The work to overturn the Science of Reading narrative will be difficult. Parents and legislators like simple solutions to complex problems and terms like dyslexia and "settled science" are seductive. The stakes are high. The goal is clear. All professionals must work to foster a more nuanced view consistent with the research. Our children's access to informed instruction and a full, rich literacy depends on it.


  1. Please can you clarify the term settled science?

  2. I have just read the Johnston/Scanlon report where the term is clarified.

    1. Yvonne, As you no doubt read, the term “settled science” has been used by SOR advocates to give the impression that SOR is scientific fact. It is not.

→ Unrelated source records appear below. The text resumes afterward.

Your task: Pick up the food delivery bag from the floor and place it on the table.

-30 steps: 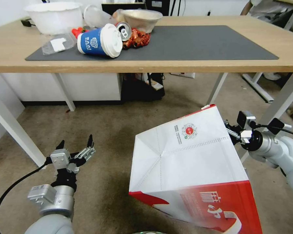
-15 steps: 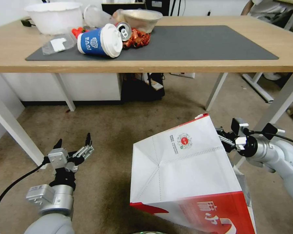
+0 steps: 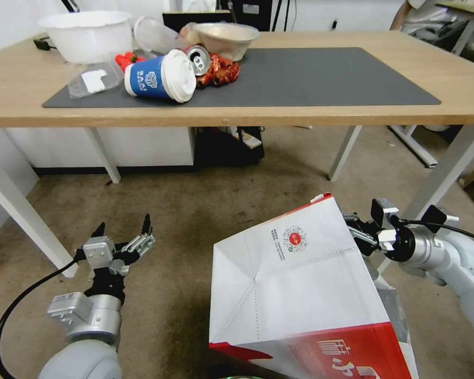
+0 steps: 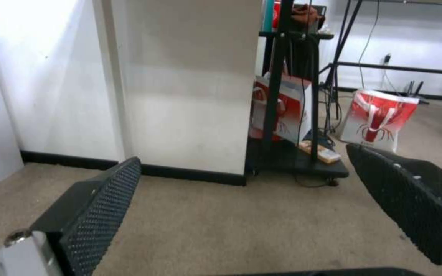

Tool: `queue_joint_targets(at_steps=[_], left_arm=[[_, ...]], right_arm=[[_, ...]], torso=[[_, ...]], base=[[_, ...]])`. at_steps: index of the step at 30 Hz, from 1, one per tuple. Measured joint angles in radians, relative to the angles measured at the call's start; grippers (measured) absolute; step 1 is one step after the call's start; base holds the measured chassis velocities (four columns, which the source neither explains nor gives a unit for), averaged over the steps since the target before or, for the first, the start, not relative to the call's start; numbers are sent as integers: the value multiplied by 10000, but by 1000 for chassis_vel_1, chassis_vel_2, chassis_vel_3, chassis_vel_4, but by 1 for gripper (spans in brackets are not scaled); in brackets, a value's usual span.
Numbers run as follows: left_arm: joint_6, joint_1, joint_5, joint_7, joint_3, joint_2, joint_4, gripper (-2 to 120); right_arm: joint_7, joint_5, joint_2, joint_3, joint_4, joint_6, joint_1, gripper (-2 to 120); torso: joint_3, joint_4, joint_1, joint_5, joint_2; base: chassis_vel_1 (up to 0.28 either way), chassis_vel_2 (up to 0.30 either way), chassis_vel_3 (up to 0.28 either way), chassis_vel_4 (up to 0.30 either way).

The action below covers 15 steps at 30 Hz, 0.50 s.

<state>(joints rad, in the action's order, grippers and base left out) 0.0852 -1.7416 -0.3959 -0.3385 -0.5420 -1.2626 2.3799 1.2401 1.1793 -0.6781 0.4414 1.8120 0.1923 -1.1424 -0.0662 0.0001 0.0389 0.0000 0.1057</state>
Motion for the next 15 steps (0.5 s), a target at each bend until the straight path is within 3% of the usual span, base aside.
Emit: queue_joint_targets(at_steps=[4,15], left_arm=[[-10,-21,5,-1,-4,-15,-1,100],[12,-3,14,-14,-59,-37,-1,100]], right_arm=[[-12,-70,14,-58,-30,10,53,0],[-31,-126,28,-75,-64,21,47,0]], torso=[[-212,-1,32,0,241],[-428,-1,80,1,511]], base=[[0,0,0,0],[0,0,0,0]])
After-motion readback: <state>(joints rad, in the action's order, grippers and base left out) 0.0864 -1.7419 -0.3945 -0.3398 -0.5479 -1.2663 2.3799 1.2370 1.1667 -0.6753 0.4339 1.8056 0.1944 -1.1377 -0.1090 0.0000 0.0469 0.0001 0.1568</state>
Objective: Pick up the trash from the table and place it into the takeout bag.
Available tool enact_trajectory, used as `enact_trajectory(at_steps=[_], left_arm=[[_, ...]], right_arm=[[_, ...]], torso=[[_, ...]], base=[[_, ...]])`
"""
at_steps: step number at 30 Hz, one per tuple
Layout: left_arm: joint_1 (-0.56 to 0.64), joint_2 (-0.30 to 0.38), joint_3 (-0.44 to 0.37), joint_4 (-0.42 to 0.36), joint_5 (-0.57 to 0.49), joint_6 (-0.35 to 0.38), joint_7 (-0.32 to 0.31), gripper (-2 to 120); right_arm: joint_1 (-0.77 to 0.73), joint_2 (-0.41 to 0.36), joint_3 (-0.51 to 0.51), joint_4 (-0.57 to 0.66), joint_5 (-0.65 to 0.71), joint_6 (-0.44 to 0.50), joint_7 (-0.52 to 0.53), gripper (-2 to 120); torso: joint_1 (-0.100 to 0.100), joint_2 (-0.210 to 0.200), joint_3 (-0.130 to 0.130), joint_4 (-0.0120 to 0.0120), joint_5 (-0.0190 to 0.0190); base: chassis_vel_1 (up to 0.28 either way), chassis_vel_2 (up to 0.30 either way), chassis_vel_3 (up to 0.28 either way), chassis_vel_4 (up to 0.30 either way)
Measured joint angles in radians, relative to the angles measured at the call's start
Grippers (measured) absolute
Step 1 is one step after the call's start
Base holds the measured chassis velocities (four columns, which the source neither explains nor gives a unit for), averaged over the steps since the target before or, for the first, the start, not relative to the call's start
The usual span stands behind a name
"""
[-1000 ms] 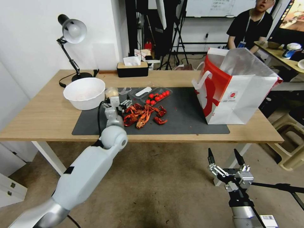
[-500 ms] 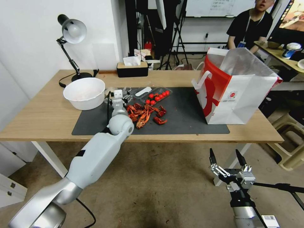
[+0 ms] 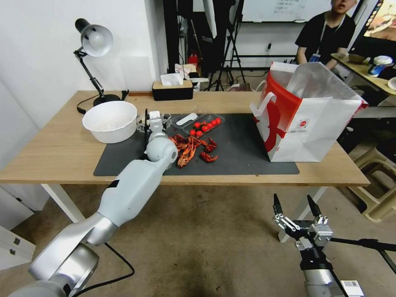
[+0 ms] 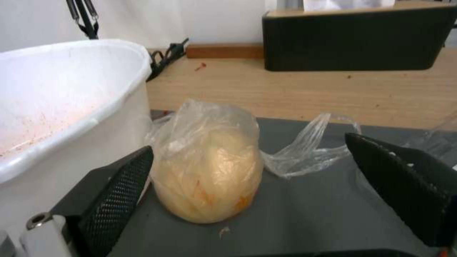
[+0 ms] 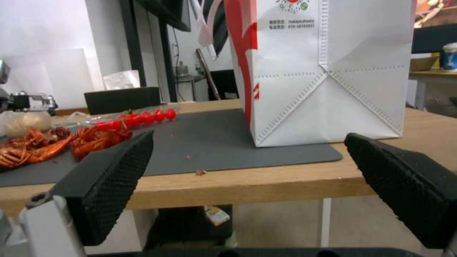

    2. Thank you so much for this! I work in a district that is pushing "The Science of Reading" due to the fact that they don't know how/want to give ownership of teaching and learning to their teachers. As a reading specialist, I am very discouraged by this pseudo-science.

    3. I am sorry to hear this. We need to fight back with information and clear alternatives. It is reading specialists and classroom teachers who must lead the fight by modeling good instruction.

  3. This is excellent. Thank you for writing. But how do we push back? How do we get rid of these laws?
    What kinds of laws replace them? Getting rid of read by 3rd grade laws as they push standardized testing on kindies and label way too early. They also promote developmentally inappropriate practice.
    What do we want instead?

    1. Stef, As classroom teachers we have the advantage of being in the classroom and can use that advantage to meet individual needs. As professionals it may seem that we don’t have a voice, but we do if we choose to use it. Supporting professional organizations is one way. Being a persistent voice at Board meetings and parent gatherings is another. I will explore some of what we can do in future posts.

  4. You give me hope! Thank you.

  5. Russ, I love your analogy at the beginning. This is a great summary of Peter Johnston's and DONNA Scanlon's work. I am fortunate to have been educated by them and to have worked with them for many years. They are both brilliant researchers and educators!

    1. Thank you, Michelle. I have always loved their work.